Discussion: collect statistics of internal state tables, indexes and MVs

lmatz commented 1 year ago

Although a cost-based optimizer is not a near-term goal as discussed in #7014, we have some other motivations to collect statistics:

Users can use these statistics when they themselves plan the query in a better way in the future by using e.g. selectivity, cardinality, etc.
Explainability. For example, if the cache hit rate is low, it could be multiple reasons, or simply because there are too many different keys. This can be good evidence for users to consider allocating more resources.
In the future, we may either Expose Materialized Views with Data Lakes or Embed 3rd-party Query Engine. Then the statistics become useful for other engines.
......

One difference between these statistics and the metrics shown on the Grafana dashboard is that these statistics need to be durable and be kept somewhere within the kernel.

fuyufjh commented 1 year ago

For the cost-based optimizer (CBO), my concern is that it could do very little help for streaming queries, because:

Streaming queries may also involve some sources, which has definitely no statistics availble
Some tables may be empty or almost empty when creating a Materialized View, at that time, these statistics can even mislead the optimizer.
Even though the statistics got updated, we can hardly update the existing streaming query to make it perform better.

In summary, I think CBO is good for OLAP queries but might not be helpful for streaming queries and serving.

lmatz commented 1 year ago

yes, CBO is not worth it

neverchanje commented 1 year ago

selectivity, cardinality

Could we first expose them as metrics?

lmatz commented 1 year ago

selectivity, cardinality

Could we first expose them as metrics?

as long as it does not rely on or is stored in another third-party system.

fuyufjh commented 1 year ago

cc. @hzxa21 How do you think?

hzxa21 commented 1 year ago

In summary, I think CBO is good for OLAP queries but might not be helpful for streaming queries and serving.

+1.

Without considering CBO, I am also skeptical about the benefits of introducing statistics.
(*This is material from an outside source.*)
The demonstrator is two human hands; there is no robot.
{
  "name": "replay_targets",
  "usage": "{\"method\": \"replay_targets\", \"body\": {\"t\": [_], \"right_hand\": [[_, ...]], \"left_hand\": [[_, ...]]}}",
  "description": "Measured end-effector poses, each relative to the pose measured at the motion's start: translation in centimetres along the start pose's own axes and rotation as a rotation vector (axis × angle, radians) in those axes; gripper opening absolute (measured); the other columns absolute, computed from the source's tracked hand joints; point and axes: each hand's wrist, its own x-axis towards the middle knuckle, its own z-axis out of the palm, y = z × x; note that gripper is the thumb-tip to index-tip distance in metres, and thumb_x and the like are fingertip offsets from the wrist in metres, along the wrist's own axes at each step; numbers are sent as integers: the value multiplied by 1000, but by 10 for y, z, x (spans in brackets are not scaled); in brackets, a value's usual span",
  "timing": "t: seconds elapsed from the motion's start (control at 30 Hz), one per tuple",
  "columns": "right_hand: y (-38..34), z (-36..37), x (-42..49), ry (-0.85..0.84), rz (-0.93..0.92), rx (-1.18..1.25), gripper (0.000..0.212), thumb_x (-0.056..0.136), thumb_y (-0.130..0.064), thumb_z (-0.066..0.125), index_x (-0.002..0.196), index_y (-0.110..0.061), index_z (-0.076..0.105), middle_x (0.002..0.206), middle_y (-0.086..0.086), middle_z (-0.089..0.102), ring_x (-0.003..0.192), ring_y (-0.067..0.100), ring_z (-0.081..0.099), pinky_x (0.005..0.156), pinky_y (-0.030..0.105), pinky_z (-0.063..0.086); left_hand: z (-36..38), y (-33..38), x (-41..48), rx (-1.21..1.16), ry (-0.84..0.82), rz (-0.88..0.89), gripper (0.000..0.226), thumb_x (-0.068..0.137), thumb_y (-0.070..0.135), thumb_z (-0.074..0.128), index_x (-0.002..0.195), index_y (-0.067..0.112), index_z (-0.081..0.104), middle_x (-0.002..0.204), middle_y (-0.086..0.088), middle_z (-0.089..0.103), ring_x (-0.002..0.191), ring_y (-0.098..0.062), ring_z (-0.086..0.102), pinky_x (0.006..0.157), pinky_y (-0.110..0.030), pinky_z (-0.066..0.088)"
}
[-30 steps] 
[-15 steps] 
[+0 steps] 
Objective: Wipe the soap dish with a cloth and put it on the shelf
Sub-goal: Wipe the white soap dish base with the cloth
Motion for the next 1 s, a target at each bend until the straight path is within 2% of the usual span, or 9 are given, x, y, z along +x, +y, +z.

I think we need to be clearer about what statistics we think are useful and how to maintain statistics.

Users can use these statistics when they themselves plan the query in a better way in the future by using e.g. selectivity, cardinality, etc.

Explainability. For example, if the cache hit rate is low, it could be multiple reasons, or simply because there are too many different keys. This can be good evidence for users to consider allocating more resources.

Maintaining cardinality makes sense to me but I am not sure whether streaming join selectivity needs to be durable. IMO, if user cares about streaming join selectivity, it cares more about the trend of the changes in selectivity to see whether there is anything wrong with the data or the streaming SQL. This looks more like a metric shown in grafana and doesn't need to be stored as a durable statistics.

In the future, we may either Expose Materialized Views with Data Lakes or Embed 3rd-party Query Engine. Then the statistics become useful for other engines

True. But this is more about querable states like MVs, not internal table states. We are still exploring this topic and don't have a mature idea on how to allow efficient OLAP query from 3rd engine or data lakes. We may a columnar storage/format and other than per table statistics, we may also need finer grain per table per data file statistics as well. Since the focus right now is more on the serving and streaming side, I think we can postpone the dicussion on this point for now.

Several ideas on how to maintain statistics:

Create associated MVs for different statistics (#5529). In other words, using streaming query to get statistics.
Don't maintain statistics but just use ad-hoc query to calculate statistics on demand since the use cases are more about explainability and observability, not CBO. In other words, using batch query to get statistics.
Maintain per table per data file statistics (e.g. # of distinct keys for table A in file 1). This is mostly useful for OLAP query to conduct more aggressive pruning and pre-aggregation.

lmatz commented 1 year ago

Let's hold this for a while and I will draft a doc for further discussion.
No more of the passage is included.